Wastewater can be a less biased approach than clinical testing for gaining insight to community health as it represents a composite biological sample containing contributions from the entire contributing population. Human excretions including feces, urine, sputum, saliva, and mucus are present in wastewater. Viruses and their genetic material adsorb to solids in the wastestream and as a result, their concentrations are enriched orders of magnitude in the solids compared to the liquid phase of wastewater (Graham et al., 2021; Wolfe et al., 2023; Kim et al., 2022; Ye et al., 2016; Yin et al., 2018). Therefore, solids represent a natural concentrator of virus in wastewater and an ideal matrix for measuring their concentrations for wastewater-based epidemiology. It should be noted that wastewater is not a viable option for community disease surveillance in locations where sewage is not treated at centralized wastewater treatment facilities.

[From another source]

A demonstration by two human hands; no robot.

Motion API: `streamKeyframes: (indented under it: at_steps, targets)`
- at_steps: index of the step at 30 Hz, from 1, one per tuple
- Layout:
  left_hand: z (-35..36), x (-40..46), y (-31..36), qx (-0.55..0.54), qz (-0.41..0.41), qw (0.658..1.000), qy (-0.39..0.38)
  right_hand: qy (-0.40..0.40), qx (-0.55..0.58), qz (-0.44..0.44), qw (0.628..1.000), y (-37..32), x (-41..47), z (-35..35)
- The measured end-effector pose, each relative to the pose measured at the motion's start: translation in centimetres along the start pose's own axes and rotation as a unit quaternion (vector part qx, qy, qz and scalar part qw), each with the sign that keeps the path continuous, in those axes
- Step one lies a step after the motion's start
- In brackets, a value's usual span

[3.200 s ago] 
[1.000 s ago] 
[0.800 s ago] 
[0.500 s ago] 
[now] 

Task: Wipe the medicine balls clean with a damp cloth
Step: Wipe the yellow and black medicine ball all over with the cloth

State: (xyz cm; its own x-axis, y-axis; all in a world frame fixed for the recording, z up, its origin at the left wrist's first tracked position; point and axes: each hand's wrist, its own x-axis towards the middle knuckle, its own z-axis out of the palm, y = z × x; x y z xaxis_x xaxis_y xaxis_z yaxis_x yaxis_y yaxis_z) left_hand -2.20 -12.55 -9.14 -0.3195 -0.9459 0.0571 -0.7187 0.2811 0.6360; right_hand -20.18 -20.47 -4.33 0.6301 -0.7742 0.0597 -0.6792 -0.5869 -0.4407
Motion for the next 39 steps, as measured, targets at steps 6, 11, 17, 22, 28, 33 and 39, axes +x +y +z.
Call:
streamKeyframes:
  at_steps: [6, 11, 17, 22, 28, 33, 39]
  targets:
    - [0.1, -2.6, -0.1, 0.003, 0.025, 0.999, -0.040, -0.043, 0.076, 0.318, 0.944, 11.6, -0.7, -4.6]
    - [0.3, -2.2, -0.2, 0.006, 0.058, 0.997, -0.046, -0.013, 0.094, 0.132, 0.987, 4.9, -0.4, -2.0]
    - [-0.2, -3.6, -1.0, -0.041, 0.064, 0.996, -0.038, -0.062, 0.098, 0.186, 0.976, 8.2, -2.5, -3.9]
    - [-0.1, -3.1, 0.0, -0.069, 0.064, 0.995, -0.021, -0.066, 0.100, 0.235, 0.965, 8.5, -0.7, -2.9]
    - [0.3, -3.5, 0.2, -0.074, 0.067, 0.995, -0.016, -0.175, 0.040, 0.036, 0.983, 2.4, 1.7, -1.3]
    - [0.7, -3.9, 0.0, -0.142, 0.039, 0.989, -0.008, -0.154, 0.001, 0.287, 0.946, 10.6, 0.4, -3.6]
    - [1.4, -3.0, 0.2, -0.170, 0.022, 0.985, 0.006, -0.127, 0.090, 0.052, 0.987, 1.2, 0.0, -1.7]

Our and others’ previous work showed strong correlations between SARS-CoV-2 RNA concentrations in wastewater and laboratory-confirmed COVID-19 case data (Gonzalez et al., 2020; Wolfe et al., 2021b; Ahmed et al., 2020; Whitney et al., 2021; Duvallet et al., 2022; Hopkins et al., 2023). This work was primarily completed before the emergence of the Omicron variant, and used COVID-19 case data compiled by public health departments, almost entirely reliant on testing of patient specimens performed in clinical laboratories. The emergence of Omicron occurred at the same time at-home antigen tests were first made available by the United States federal government free of charge on 16 January 2022 (at the height of the Omicron BA.1 surge) (The White House, 2023). The results of at-home antigen tests are not typically reportable to public health agencies so their positive results are not recorded in public health databases (Radar et al., 2022).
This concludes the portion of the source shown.